A growing number of applications for such agents are foreseen in the fields of medical and social care. As ACAs acquire increasing operational autonomy, there is growing concern that their designs ensure they are “ethically safe”. This is especially so given that many people whose needs they will be designed to serve are among the most vulnerable in society.
This talk will look at how both ME and MC are implicated in this, and on some interrelations between the two research areas.
(This presentation is based on the following: S. Torrance, R. Chrisley, ‘Modelling consciousness-dependent expertise in machine medical moral agents.’ In: S. Van Rysewyk and M. Pontier (eds) Machine medical ethics. Springer, 2014.)

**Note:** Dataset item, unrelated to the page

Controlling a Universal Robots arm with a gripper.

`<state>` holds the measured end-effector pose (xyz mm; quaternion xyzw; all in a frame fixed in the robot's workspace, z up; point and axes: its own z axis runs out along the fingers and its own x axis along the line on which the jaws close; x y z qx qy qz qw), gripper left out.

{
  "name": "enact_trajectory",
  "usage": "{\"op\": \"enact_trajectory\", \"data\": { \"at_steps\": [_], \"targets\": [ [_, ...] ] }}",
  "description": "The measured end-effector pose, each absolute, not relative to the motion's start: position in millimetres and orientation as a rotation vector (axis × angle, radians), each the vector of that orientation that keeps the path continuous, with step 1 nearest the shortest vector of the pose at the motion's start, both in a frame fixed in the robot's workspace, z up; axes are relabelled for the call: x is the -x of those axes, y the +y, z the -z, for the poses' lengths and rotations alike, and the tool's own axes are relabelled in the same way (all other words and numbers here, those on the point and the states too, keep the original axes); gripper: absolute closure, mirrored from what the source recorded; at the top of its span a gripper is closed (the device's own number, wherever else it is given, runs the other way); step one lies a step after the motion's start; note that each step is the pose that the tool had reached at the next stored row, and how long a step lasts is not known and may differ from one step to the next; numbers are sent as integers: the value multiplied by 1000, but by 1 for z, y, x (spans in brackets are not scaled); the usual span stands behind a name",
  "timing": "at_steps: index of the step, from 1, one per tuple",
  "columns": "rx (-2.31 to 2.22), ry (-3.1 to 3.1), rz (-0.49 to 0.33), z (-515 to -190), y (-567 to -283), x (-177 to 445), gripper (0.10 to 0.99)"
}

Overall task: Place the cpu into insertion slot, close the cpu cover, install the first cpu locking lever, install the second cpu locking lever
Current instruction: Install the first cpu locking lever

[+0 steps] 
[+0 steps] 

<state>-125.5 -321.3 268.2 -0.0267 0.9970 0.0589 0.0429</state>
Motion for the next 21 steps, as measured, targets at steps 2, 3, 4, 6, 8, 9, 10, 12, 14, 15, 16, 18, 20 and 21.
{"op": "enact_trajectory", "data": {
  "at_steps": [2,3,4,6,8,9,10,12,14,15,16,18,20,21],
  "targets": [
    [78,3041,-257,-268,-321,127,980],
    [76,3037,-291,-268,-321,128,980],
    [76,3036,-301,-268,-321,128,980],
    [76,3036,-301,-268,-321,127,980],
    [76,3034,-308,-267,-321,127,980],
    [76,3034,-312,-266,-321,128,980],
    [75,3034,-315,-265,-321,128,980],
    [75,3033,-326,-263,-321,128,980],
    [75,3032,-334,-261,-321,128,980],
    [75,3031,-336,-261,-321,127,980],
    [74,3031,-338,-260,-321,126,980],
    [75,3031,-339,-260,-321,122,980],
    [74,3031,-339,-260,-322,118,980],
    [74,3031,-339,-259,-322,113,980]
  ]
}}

The Brain as a Model of the World
Oron Shagrir
Hebrew University of Jerusalem
I argue that an underlying assumption in computational approaches in cognitive and brain sciences is that the brain is a model of the world in the sense that it mirrors certain relations in the surrounding environment. I will give here three examples. One is from David Marr's computational-level theory of edge-detection. The second one is the computational work on the oculomotor system. And the third one is a Bayesian model of causal reasoning. One might wonder why this brain-as-a-model-of-the-world assumption is so prevalent in computational cognitive science and neuroscience. My proposed answer (for which I will not argue here) is that in these fields computation just means a dynamical process that models another domain. Thus saying that the brain computes just means that its processes models certain relations in another domain, often the surrounding world.
Art and How We See: An artist's perspective
Objective Meaning
Alan Costall
University of Portsmouth
Psychologists, when they have not simply ignored objects and places, have largely taken ‘their’ meaning for granted. For example, we are certainly impressed when a child pretends that a pen is a rocket, but we simply take for granted that even a very young child knows what this thing really is, namely, a pen. Such meaning is impersonal, and, in this sense, objective.
However, such ‘canonical affordances,’ although embodied in particular objects, are also socially constituted. They are not simply there. In this session, I want to explore the ways in which canonical affordances have created a ‘world’ of objective meaning, how this might provide a crucial basis for the development and sustaining of communication, and how such stabilized, objectivized meanings somehow survive the remarkable degree of ‘play’ they also afford.